• **Task item**: Take every line from the listing below that includes "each" and copy it.

*** Supplied material Section Begins ***

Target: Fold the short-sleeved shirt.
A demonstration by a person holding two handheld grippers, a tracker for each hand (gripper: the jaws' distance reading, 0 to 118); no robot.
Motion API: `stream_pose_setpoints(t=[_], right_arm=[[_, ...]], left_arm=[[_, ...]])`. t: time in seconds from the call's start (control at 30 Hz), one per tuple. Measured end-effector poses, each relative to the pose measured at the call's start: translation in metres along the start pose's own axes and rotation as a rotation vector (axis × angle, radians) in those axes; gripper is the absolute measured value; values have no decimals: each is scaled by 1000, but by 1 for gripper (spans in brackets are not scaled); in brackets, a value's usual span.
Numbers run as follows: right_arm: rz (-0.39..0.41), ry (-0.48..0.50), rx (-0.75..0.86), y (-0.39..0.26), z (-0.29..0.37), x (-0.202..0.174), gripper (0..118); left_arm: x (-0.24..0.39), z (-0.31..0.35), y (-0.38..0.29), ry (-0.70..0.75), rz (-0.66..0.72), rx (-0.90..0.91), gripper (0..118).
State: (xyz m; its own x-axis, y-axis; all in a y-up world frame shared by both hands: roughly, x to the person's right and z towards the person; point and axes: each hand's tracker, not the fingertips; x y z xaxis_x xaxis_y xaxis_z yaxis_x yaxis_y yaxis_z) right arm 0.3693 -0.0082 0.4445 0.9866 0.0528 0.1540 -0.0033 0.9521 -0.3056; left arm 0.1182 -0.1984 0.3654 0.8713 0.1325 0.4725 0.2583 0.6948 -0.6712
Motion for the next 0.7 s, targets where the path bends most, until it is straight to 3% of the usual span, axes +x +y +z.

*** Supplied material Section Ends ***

• **Task output**:
A demonstration by a person holding two handheld grippers, a tracker for each hand (gripper: the jaws' distance reading, 0 to 118); no robot.
Motion API: `stream_pose_setpoints(t=[_], right_arm=[[_, ...]], left_arm=[[_, ...]])`. t: time in seconds from the call's start (control at 30 Hz), one per tuple. Measured end-effector poses, each relative to the pose measured at the call's start: translation in metres along the start pose's own axes and rotation as a rotation vector (axis × angle, radians) in those axes; gripper is the absolute measured value; values have no decimals: each is scaled by 1000, but by 1 for gripper (spans in brackets are not scaled); in brackets, a value's usual span.
State: (xyz m; its own x-axis, y-axis; all in a y-up world frame shared by both hands: roughly, x to the person's right and z towards the person; point and axes: each hand's tracker, not the fingertips; x y z xaxis_x xaxis_y xaxis_z yaxis_x yaxis_y yaxis_z) right arm 0.3693 -0.0082 0.4445 0.9866 0.0528 0.1540 -0.0033 0.9521 -0.3056; left arm 0.1182 -0.1984 0.3654 0.8713 0.1325 0.4725 0.2583 0.6948 -0.6712

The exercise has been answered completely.